Here is a listing; restate all of it exactly.
___ RECORDED INFORMATION ___
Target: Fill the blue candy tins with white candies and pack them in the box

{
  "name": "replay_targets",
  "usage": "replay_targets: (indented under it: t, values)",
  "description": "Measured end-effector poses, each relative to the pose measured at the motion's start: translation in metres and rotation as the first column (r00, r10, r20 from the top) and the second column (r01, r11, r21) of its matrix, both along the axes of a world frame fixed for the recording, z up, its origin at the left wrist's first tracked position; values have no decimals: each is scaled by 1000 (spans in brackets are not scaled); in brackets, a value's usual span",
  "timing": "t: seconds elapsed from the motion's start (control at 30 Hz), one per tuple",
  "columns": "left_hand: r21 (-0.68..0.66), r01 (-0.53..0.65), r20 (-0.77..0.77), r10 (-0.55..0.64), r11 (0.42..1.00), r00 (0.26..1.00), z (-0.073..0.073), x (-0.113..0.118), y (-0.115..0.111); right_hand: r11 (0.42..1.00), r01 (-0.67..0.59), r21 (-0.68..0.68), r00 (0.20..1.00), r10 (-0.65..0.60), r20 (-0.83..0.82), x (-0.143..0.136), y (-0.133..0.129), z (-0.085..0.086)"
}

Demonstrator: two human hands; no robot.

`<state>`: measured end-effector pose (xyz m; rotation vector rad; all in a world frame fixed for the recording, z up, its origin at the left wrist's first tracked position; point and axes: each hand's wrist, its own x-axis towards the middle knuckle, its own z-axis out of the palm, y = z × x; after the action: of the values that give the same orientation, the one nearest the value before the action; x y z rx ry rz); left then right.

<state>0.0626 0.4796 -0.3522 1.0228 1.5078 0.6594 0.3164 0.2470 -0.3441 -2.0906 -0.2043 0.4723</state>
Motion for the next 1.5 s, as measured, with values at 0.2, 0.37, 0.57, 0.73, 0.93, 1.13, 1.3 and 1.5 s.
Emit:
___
RESULT FOR THIS TASK:
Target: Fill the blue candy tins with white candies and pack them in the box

{
  "name": "replay_targets",
  "usage": "replay_targets: (indented under it: t, values)",
  "description": "Measured end-effector poses, each relative to the pose measured at the motion's start: translation in metres and rotation as the first column (r00, r10, r20 from the top) and the second column (r01, r11, r21) of its matrix, both along the axes of a world frame fixed for the recording, z up, its origin at the left wrist's first tracked position; values have no decimals: each is scaled by 1000 (spans in brackets are not scaled); in brackets, a value's usual span",
  "timing": "t: seconds elapsed from the motion's start (control at 30 Hz), one per tuple",
  "columns": "left_hand: r21 (-0.68..0.66), r01 (-0.53..0.65), r20 (-0.77..0.77), r10 (-0.55..0.64), r11 (0.42..1.00), r00 (0.26..1.00), z (-0.073..0.073), x (-0.113..0.118), y (-0.115..0.111); right_hand: r11 (0.42..1.00), r01 (-0.67..0.59), r21 (-0.68..0.68), r00 (0.20..1.00), r10 (-0.65..0.60), r20 (-0.83..0.82), x (-0.143..0.136), y (-0.133..0.129), z (-0.085..0.086)"
}

Demonstrator: two human hands; no robot.

`<state>`: measured end-effector pose (xyz m; rotation vector rad; all in a world frame fixed for the recording, z up, its origin at the left wrist's first tracked position; point and axes: each hand's wrist, its own x-axis towards the middle knuckle, its own z-axis out of the palm, y = z × x; after the action: of the values that give the same orientation, the one nearest the value before the action; x y z rx ry rz); left then right.

<state>0.0626 0.4796 -0.3522 1.0228 1.5078 0.6594 0.3164 0.2470 -0.3441 -2.0906 -0.2043 0.4723</state>
Motion for the next 1.5 s, as measured, with values at 0.2, 0.37, 0.57, 0.73, 0.93, 1.13, 1.3 and 1.5 s.
Emit:

The response to the exercise is now complete.